Step 6 - Documentation (optional)
If the feature you’re testing is very complicated and robust, you might wish to create some preliminary documentation about that feature for users to refer to during the test. However, if your goal is user experience testing, use documentation sparingly. If you’re trying to create an intuitive application and you want to know if you’ve done that successfully, you may not want users to go into the test with a lot of information up front.
Step 7 - Collect feedback
I like to divide my test subjects into two groups:
A small group of interviewees for a live, observed test
A larger group of testers who can provide quantitative feedback via a survey
Group 1
For the smaller group, reach out to them via email (consider Ccing their client success manager here) to schedule a mutually agreeable time for the interview. Then develop an interview script based on the tasks you identified in Step 2. During the call, ask them to share their screen (using Teams or Zoom) so that you can observe them going through the test steps. When I conduct an interview, I usually invite a team member along to take notes for me about their observations and things the user says during the interview so that I can give the user my full attention. Along the way, look for areas of UX friction where they cannot perform the task or questions they ask about functionality which may not exist. Take note of any potential bugs you see them run into.
Group 2
For the larger group, design another survey in Microsoft or Google Forms. This survey will ask them to run through the testing tasks you identified in step 2 and will ask them to answer follow up questions about how it went.
For example:
Imagine you have been asked to design a new business card for your company using XYZ new feature.
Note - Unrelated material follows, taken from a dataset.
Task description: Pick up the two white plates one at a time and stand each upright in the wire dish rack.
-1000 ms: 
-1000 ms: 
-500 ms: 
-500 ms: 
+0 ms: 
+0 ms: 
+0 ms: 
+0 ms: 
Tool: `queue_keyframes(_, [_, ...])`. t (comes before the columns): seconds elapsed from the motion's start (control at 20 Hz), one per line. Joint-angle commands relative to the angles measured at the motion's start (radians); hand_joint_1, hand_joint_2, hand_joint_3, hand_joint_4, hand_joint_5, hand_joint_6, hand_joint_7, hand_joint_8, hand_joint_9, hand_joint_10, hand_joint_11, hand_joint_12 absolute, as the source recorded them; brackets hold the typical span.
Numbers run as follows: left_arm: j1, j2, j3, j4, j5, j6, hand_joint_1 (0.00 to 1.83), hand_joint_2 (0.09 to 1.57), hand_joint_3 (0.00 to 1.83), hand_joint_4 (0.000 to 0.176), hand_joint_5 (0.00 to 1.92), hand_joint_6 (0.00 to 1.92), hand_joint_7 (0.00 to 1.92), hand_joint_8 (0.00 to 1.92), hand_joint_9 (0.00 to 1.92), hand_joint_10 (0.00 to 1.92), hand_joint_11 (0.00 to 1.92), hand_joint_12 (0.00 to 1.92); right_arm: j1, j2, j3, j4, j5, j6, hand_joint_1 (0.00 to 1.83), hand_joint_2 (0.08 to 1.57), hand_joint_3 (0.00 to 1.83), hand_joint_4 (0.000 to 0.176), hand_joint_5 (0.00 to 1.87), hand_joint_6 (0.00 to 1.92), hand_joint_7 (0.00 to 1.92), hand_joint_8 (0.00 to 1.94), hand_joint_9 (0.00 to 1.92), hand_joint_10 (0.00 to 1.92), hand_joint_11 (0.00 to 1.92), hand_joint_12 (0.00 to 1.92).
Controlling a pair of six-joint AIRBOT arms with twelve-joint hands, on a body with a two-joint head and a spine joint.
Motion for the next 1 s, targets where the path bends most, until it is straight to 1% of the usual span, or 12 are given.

Task 1: Navigate to the XYZ feature in the ABC application and create a new business card document.
How difficult was it to complete Task 1?
Did you encounter any issues completing Task 1? Please describe the issues you encountered.
Did the XYZ feature do everything you expected it to do?
Is there anything else you would like to tell us about Task 1?
…and so on
When the survey is ready, once again enlist the help of marketing to draft an email to your finalized list of participants. This email should once again contain the following information:
What you would like them to do
How long it will take them to do it
Why you would like them to do it
What’s in it for them
Sometimes all you can offer is that their feedback will shape the future development of a feature which will eventually provide value to them
You might be able to offer them a free subscription to that feature for some period of time
You might have some marketing swag laying around that marketing will let you give away. We used some really nice Yeti mugs with our company logo once and those were very popular
If you have a little bit of budget, a gift card or charitable donation in their name is always nice
A link to your final test survey with a call to action to fill it out
A deadline by which you would like them to fill out the survey - I like to give them a couple of weeks for this if the test will take them a little bit of time
Consider setting up a reminder email to go out just before the deadline because people get busy and forget to walk through the test.
Step 8 - Act on feedback
Review your interview notes and survey answers for common themes. Create work items/tasks/tickets/product backlog items for your development team to address the most common areas of feedback. Make sure to use your product skills to prioritize the feedback accordingly. If needed, create a new roadmap initiative to add missing functionality identified by your beta users.
Step 9 - Make sure your testers feel the love
If you promised an incentive for participation, make sure you follow through on providing it.
If you implemented anything based on the tester’s feedback, it’s a great idea to reach out to them and let them know. You can even ask them to try it out and let you know if it met their expectations.